>>>>
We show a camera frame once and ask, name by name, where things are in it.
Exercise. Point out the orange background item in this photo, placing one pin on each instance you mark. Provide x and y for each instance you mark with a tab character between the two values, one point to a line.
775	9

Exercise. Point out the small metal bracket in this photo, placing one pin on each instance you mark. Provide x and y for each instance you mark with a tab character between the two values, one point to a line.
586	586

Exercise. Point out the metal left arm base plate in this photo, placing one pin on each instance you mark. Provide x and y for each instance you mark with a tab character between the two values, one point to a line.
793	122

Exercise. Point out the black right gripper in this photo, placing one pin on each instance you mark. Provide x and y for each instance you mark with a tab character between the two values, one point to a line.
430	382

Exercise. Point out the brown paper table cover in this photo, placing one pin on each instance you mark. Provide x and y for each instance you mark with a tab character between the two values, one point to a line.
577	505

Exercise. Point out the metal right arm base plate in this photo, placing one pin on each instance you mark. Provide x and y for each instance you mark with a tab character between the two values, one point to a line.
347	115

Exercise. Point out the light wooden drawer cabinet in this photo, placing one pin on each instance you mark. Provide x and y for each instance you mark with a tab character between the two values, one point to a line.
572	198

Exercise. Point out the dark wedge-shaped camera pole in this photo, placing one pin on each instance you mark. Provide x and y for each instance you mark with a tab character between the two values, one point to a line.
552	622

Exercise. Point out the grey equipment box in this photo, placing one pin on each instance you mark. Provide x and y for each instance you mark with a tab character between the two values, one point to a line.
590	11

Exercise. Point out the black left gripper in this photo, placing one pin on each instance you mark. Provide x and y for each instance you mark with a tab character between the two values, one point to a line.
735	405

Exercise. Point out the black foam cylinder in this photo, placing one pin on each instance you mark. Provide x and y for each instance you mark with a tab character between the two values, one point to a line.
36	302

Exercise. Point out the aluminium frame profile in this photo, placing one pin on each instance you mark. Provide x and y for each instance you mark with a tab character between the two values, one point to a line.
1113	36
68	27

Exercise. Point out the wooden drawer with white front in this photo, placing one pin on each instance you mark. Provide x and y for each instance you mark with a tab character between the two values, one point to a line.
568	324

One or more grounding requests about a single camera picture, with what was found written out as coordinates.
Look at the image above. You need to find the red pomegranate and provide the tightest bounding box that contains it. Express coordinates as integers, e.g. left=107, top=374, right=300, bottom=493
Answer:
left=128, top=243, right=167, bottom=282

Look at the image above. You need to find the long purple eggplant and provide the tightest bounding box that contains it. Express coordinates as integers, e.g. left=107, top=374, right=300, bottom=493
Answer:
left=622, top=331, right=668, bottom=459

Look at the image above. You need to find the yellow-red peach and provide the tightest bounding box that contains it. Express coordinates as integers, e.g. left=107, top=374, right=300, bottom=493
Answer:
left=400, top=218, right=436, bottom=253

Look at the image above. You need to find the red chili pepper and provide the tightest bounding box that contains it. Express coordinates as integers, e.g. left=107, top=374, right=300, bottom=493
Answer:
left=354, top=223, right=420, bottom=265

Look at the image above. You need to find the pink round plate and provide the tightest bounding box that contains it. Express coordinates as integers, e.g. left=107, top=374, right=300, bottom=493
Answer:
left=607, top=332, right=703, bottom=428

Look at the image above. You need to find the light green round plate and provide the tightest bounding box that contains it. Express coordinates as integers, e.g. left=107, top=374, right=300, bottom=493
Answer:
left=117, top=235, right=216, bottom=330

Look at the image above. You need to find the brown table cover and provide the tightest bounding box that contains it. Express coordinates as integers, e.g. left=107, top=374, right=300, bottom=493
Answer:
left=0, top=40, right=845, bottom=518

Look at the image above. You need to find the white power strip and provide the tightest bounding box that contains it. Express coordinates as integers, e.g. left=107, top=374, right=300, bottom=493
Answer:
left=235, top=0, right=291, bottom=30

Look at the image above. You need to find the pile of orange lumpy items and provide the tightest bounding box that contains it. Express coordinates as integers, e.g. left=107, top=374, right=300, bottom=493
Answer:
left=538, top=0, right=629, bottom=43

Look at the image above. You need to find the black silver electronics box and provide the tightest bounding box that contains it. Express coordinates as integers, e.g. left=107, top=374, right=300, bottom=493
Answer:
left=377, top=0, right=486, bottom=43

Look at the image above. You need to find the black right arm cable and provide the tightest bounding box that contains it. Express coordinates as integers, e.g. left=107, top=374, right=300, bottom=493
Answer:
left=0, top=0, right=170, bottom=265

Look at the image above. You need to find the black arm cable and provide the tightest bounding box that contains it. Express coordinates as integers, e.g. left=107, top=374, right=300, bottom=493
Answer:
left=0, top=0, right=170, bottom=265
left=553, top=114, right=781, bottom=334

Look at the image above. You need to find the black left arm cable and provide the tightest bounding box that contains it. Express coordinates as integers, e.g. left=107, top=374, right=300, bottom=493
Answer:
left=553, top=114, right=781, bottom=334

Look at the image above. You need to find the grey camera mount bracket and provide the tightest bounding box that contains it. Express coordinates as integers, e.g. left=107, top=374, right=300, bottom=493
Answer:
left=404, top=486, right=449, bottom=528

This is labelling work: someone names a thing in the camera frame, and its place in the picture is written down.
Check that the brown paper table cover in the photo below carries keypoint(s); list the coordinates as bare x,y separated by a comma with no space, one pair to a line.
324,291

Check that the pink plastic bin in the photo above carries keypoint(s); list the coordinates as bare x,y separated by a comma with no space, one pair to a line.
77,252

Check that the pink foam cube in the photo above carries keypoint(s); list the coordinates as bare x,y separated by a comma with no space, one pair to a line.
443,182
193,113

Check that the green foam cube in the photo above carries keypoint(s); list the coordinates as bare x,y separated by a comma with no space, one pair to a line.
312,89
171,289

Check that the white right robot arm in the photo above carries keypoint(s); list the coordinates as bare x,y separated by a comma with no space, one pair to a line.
<<<<
Working through the records above, copy each line in which "picture" is found.

FINAL ANSWER:
One or more grounding requests about a single camera picture, with what was found written out as coordinates.
This is labelling work: someone names a thing in the camera frame, and its place in the picture is written down.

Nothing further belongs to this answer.